下了马车的羊耽,拱手道。
“微臣参见陛下。”
“相父不必多礼……”
此刻的刘辩亦不复月前的彷徨不安,反而脸色红润,笑意飞扬,一边说着,一边亲近地伸手拉着羊耽往云台殿内而去,兴致勃勃地说道。
“我昨日诗兴大发,作了一首诗作,还请相父品鉴一番。”
羊耽一路被刘辩拉到了御案前,然后双手捧着一卷写满了字的布帛递到了羊耽的面前。
尽管刘辩所作的诗篇水平只能说是勉强入了门,但羊耽接过之后,还是做出了一副细细品鉴的模样。
倒不是说敬畏皇权,而是羊耽不想伤了孩子的心。
此前,刘辩的一生可谓是充满了坎坷,即便是登基称帝之后也没有半点自由可言。
如今,在这深宫当中,羊耽起码没有对刘辩有什么限制或迫害。
这使得刘辩在回宫之后,也便再度燃起了对文学艺术的浓厚兴趣,甚至还恳请羊耽多收集些道教典籍。

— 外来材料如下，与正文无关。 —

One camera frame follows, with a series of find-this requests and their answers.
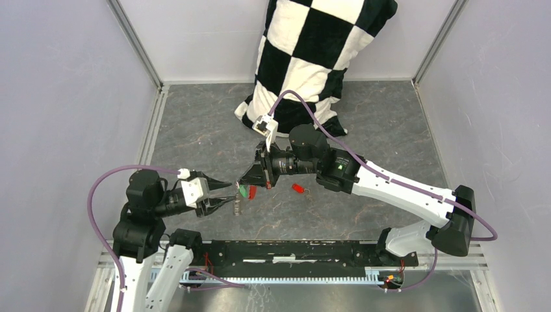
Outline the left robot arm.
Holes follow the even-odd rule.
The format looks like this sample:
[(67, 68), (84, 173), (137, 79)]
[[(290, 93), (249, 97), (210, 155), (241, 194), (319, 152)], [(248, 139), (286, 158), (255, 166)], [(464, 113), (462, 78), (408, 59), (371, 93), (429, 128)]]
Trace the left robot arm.
[(129, 178), (127, 203), (113, 231), (112, 255), (117, 264), (120, 291), (113, 295), (115, 311), (167, 311), (169, 301), (190, 265), (205, 261), (203, 277), (212, 274), (212, 262), (197, 231), (177, 229), (164, 246), (160, 272), (149, 286), (151, 269), (166, 231), (164, 219), (187, 212), (209, 216), (231, 202), (230, 196), (212, 198), (212, 190), (230, 187), (203, 172), (180, 169), (169, 186), (158, 171), (140, 168)]

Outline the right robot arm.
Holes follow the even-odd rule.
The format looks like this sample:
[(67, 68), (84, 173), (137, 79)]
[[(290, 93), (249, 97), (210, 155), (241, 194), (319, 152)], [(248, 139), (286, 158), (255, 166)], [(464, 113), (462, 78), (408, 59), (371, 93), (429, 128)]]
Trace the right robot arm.
[(288, 139), (285, 150), (259, 143), (252, 166), (238, 183), (270, 189), (280, 176), (314, 174), (325, 189), (374, 198), (420, 217), (410, 226), (381, 232), (375, 255), (383, 265), (431, 248), (456, 257), (468, 255), (475, 211), (470, 187), (431, 187), (385, 172), (362, 157), (354, 159), (347, 151), (332, 148), (312, 125), (295, 127)]

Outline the key with green tag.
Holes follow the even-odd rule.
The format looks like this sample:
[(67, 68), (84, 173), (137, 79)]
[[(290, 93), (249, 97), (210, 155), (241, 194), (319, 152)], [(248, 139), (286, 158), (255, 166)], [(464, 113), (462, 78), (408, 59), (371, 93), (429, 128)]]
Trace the key with green tag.
[(239, 191), (239, 194), (243, 198), (249, 198), (249, 187), (248, 186), (240, 185), (238, 187), (238, 191)]

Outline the metal key holder red handle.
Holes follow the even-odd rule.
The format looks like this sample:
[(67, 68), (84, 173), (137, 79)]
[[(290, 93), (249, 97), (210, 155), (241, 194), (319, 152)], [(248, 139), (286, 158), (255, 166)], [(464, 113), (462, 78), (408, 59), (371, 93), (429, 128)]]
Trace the metal key holder red handle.
[(257, 187), (254, 185), (241, 185), (239, 182), (236, 182), (235, 185), (237, 193), (233, 202), (233, 215), (239, 216), (242, 214), (242, 206), (245, 201), (255, 198)]

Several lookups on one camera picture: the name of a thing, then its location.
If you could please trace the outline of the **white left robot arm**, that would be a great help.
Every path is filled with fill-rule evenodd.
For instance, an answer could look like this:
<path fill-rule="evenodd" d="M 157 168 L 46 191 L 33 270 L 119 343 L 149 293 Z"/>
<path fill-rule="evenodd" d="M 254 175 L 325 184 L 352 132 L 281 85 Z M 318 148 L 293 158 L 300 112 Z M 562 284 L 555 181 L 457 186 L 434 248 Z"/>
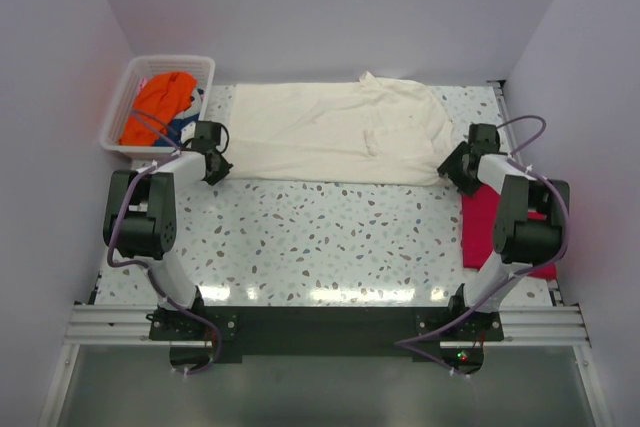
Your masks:
<path fill-rule="evenodd" d="M 161 309 L 175 311 L 171 325 L 185 339 L 200 337 L 207 315 L 194 306 L 199 288 L 181 265 L 176 194 L 195 183 L 215 185 L 232 169 L 224 158 L 230 134 L 218 122 L 198 121 L 192 138 L 145 168 L 117 170 L 110 180 L 103 222 L 106 262 L 139 268 Z"/>

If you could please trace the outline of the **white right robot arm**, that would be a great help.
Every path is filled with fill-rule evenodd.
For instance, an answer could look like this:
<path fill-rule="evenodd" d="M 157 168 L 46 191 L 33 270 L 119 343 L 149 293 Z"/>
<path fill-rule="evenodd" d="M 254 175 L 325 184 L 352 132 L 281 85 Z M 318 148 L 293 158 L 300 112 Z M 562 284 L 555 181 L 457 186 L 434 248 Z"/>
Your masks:
<path fill-rule="evenodd" d="M 476 277 L 458 288 L 445 316 L 448 333 L 469 339 L 481 314 L 497 312 L 525 275 L 559 261 L 570 235 L 570 185 L 549 179 L 501 150 L 499 128 L 473 124 L 438 167 L 458 192 L 472 198 L 483 187 L 498 196 L 491 229 L 492 250 Z"/>

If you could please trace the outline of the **cream t shirt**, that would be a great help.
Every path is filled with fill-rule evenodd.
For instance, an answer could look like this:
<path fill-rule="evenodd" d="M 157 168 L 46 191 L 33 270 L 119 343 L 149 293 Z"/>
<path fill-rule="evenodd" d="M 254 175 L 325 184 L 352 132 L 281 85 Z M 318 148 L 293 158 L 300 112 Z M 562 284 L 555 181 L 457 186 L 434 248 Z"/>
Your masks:
<path fill-rule="evenodd" d="M 239 84 L 227 158 L 236 179 L 431 186 L 453 150 L 453 123 L 425 85 Z"/>

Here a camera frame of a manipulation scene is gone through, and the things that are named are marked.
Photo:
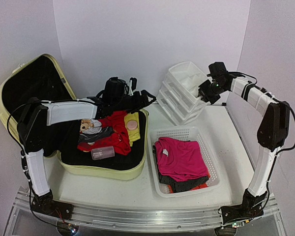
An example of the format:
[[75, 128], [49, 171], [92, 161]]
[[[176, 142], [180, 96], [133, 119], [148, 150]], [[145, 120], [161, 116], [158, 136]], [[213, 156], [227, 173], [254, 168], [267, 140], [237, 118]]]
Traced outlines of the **pink round container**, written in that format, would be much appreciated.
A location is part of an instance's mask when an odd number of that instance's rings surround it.
[[138, 128], [138, 122], [135, 120], [129, 120], [126, 124], [126, 127], [129, 131], [134, 131]]

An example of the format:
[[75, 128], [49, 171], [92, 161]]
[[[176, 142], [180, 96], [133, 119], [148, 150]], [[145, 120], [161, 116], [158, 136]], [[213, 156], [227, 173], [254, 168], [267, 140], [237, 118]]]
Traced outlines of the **white plastic drawer organizer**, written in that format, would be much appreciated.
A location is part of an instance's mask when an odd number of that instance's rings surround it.
[[169, 68], [157, 95], [157, 102], [175, 125], [194, 121], [207, 103], [198, 96], [199, 85], [207, 76], [193, 62]]

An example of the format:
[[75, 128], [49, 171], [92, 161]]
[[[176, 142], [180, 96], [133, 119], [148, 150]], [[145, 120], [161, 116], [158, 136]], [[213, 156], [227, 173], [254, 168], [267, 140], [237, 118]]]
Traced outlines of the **clear pink plastic bottle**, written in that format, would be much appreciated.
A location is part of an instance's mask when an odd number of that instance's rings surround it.
[[102, 160], [115, 156], [115, 150], [113, 146], [99, 147], [91, 150], [91, 157], [93, 160]]

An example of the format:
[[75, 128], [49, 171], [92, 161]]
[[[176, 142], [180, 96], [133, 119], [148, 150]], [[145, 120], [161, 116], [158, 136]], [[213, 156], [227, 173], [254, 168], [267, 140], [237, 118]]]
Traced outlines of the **magenta garment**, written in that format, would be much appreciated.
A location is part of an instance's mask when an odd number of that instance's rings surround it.
[[160, 137], [154, 145], [157, 167], [162, 176], [171, 177], [176, 182], [209, 177], [198, 142]]

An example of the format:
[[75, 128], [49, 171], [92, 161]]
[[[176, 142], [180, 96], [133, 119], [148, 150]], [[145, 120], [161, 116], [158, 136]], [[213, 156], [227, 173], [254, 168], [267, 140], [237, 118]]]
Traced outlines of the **white perforated plastic basket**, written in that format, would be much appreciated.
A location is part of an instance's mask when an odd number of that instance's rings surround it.
[[155, 189], [161, 197], [185, 197], [220, 187], [216, 159], [198, 128], [154, 129], [148, 148]]

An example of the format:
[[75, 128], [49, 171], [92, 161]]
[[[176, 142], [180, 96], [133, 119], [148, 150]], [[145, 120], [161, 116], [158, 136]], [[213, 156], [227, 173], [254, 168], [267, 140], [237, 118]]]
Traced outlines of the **orange garment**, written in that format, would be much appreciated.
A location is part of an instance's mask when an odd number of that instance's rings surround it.
[[[208, 185], [206, 183], [204, 183], [204, 184], [198, 185], [195, 188], [192, 188], [191, 191], [193, 191], [193, 190], [199, 190], [199, 189], [203, 189], [203, 188], [207, 188], [207, 187], [208, 187]], [[172, 190], [172, 188], [171, 188], [170, 185], [167, 185], [167, 188], [169, 190], [169, 193], [171, 193], [171, 194], [174, 193], [174, 191]]]

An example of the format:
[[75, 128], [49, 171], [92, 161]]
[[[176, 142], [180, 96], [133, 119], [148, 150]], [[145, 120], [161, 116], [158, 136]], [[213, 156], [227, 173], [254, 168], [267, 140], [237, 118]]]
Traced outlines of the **black garment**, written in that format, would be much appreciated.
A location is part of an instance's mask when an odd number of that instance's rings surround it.
[[[153, 145], [153, 154], [155, 155], [155, 160], [157, 162], [155, 145]], [[184, 182], [176, 182], [171, 177], [162, 176], [158, 170], [158, 167], [157, 167], [157, 174], [158, 174], [159, 182], [165, 185], [170, 185], [174, 193], [190, 191], [192, 188], [195, 188], [198, 185], [206, 183], [210, 178], [210, 173], [209, 173], [209, 177], [201, 177], [199, 179], [194, 179], [194, 180], [189, 180]]]

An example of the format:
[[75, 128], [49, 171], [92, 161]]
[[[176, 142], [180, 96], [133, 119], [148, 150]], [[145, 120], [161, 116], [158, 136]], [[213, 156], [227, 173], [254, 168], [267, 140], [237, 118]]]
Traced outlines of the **pale green hard-shell suitcase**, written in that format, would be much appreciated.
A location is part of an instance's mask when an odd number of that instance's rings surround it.
[[[21, 105], [32, 97], [50, 101], [76, 99], [58, 62], [49, 54], [43, 54], [19, 66], [0, 85], [0, 120], [16, 139], [19, 138], [17, 123], [23, 111]], [[78, 150], [78, 121], [49, 127], [44, 155], [57, 156], [66, 171], [75, 175], [134, 179], [142, 172], [146, 160], [148, 112], [141, 109], [138, 114], [141, 138], [133, 143], [128, 155], [116, 154], [114, 157], [95, 161], [89, 152]]]

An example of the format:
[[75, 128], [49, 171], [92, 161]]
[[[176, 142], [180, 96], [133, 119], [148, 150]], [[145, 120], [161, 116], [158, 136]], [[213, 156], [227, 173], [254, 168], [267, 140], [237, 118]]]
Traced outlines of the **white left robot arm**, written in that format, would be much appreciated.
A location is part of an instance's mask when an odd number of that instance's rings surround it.
[[144, 108], [155, 100], [146, 90], [129, 94], [127, 86], [83, 99], [67, 90], [4, 96], [37, 207], [46, 215], [56, 211], [44, 166], [54, 153], [72, 173], [132, 179], [145, 161]]

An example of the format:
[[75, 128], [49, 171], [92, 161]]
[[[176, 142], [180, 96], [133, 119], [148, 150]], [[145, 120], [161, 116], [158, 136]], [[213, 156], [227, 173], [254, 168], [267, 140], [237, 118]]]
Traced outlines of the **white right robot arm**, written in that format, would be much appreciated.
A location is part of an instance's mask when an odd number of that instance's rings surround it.
[[246, 80], [239, 72], [209, 73], [209, 79], [199, 86], [199, 97], [213, 104], [220, 94], [229, 91], [240, 96], [262, 116], [257, 131], [259, 156], [257, 166], [248, 188], [244, 191], [242, 203], [221, 207], [226, 217], [248, 218], [261, 215], [269, 200], [269, 183], [278, 156], [295, 148], [284, 148], [288, 136], [290, 117], [295, 120], [295, 112], [286, 101], [276, 99], [265, 88]]

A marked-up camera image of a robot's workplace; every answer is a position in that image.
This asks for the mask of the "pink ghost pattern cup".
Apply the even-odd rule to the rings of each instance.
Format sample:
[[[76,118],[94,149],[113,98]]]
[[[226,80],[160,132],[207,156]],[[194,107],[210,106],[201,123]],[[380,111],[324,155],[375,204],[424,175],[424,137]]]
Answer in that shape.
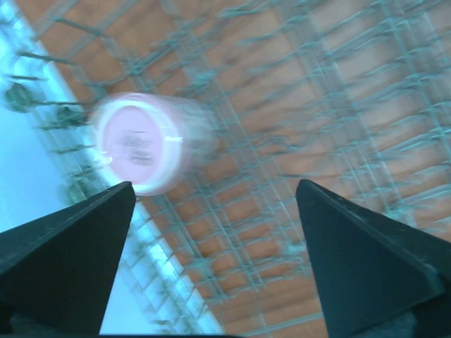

刘辩这孩子难得有些爱好,还是些不祸国殃民的雅致爱好,羊耽自然应当鼎力支持。
片刻过后,羊耽方才抬头,面露几分赞赏地说道。
“陛下的诗作水平见长矣,诗中连用三个‘风’字,但三个‘风’字的意境又大为不同,全文或不显得精致深远,但却有几分大巧不工的直抒胸臆,实属上乘佳作。”
刘辩的表情一震,满脸喜色,问道。
“当真?”
“自然为真。”羊耽满是鼓励地答道。
“那……那……”
刘辩兴奋得直搓手,然后有些手忙脚乱地拿起一支毛笔递给羊耽,道。
“还请相父将适才的评价写在其上。”
什么?
口头鼓励两句得了,陛下怎么还要坏我文名?
这笔一落,岂不是要大大地坏了我羊叔稷在士林当中的名声。
倘若这布帛还流传到了后世,让后人知道我羊叔稷对一篇稚儿之作赞不绝口,那不得是大大的黑历史?
这不行!
羊耽迎着刘辩那满是期待真挚的眼神,只觉得一阵头皮发麻,动作略显得有些僵硬地接过毛笔,脑海里则是疯狂想着破局之策。
而后,脸上始终保持着温和笑容的羊耽将布帛铺在御案,微微俯身,手中毛笔缓缓点落的同时。
羊耽藏在了御案下的脚尖,隐晦地往着御案桌角一顶……
看似身形修长的羊耽,那一身宽松袍子下所藏的实则是能生擒猛虎的气力,维持上扬状态的武力值已然突破到了90。
这脚尖看似随意的一顶,却是不亚于寻常壮汉的全力膝撞。
“嘭!”
在刘辩那茫然的眼神中,些许笔墨刚刚落在了布帛之上,整张御案就骤然轰然塌了下去。
“陛下小心。”
羊耽连忙护着刘辩后退了几步,然后便关心地询问起刘辩可有负伤。